Work request |
In the data, find each line where the word "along" appears and list that line.

-------- Supplied data --------

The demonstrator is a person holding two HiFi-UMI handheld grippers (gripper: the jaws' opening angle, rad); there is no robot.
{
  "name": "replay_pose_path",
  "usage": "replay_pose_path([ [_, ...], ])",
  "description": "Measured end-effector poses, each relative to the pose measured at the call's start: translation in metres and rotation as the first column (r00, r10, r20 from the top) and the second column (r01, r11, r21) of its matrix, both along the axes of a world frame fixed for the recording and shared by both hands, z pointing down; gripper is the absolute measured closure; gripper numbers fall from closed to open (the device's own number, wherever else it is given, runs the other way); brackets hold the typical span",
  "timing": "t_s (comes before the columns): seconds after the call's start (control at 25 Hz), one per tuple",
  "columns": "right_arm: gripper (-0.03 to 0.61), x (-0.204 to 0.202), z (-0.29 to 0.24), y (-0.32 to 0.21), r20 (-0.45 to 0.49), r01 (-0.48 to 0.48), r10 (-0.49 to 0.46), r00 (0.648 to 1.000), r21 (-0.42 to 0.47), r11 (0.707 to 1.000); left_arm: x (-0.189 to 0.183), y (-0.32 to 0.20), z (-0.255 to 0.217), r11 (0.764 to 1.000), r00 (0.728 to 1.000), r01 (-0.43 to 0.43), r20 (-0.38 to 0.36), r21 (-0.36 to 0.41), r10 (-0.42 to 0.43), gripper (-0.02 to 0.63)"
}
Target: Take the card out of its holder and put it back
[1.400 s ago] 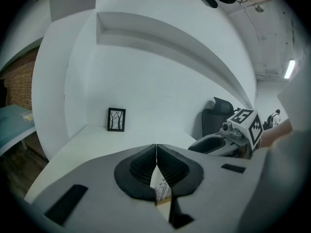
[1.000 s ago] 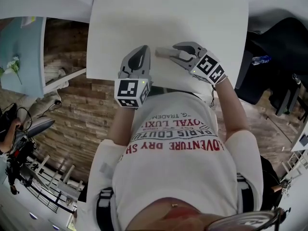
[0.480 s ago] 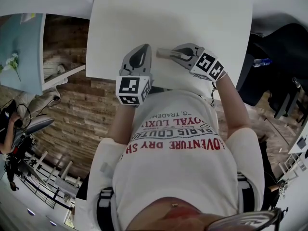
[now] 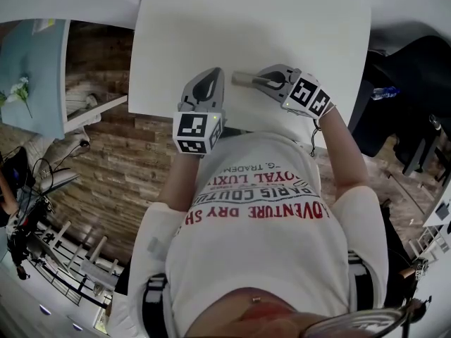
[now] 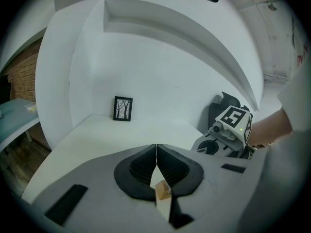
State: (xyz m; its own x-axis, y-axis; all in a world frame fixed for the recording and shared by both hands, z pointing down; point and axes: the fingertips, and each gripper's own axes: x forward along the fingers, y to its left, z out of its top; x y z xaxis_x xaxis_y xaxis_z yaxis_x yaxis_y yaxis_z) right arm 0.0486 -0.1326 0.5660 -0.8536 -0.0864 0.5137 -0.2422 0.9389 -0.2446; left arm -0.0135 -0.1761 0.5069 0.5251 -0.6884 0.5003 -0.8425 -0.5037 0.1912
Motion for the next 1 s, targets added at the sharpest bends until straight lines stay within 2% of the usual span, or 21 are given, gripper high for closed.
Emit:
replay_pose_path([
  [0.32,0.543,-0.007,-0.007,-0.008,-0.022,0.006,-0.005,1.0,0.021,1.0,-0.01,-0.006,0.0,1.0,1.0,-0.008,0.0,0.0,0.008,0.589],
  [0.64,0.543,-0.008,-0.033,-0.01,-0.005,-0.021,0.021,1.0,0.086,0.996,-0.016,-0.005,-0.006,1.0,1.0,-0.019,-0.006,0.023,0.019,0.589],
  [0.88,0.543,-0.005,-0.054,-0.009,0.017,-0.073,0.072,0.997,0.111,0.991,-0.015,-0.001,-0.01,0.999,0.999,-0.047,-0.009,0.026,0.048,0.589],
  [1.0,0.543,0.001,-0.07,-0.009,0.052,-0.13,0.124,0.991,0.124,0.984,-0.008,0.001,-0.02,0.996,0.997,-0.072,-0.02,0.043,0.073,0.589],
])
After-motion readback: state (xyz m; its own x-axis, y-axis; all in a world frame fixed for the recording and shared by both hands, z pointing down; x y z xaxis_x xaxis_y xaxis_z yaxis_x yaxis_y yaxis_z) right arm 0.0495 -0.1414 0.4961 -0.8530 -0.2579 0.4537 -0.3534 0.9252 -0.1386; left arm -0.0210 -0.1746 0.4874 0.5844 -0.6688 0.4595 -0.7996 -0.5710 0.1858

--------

Written response |
  "description": "Measured end-effector poses, each relative to the pose measured at the call's start: translation in metres and rotation as the first column (r00, r10, r20 from the top) and the second column (r01, r11, r21) of its matrix, both along the axes of a world frame fixed for the recording and shared by both hands, z pointing down; gripper is the absolute measured closure; gripper numbers fall from closed to open (the device's own number, wherever else it is given, runs the other way); brackets hold the typical span",
State: (xyz m; its own x-axis, y-axis; all in a world frame fixed for the recording and shared by both hands, z pointing down; point and axes: the fingertips, and each gripper's own axes: x forward along the fingers, y to its left, z out of its top; x y z xaxis_x xaxis_y xaxis_z yaxis_x yaxis_y yaxis_z) right arm 0.0486 -0.1326 0.5660 -0.8536 -0.0864 0.5137 -0.2422 0.9389 -0.2446; left arm -0.0135 -0.1761 0.5069 0.5251 -0.6884 0.5003 -0.8425 -0.5037 0.1912

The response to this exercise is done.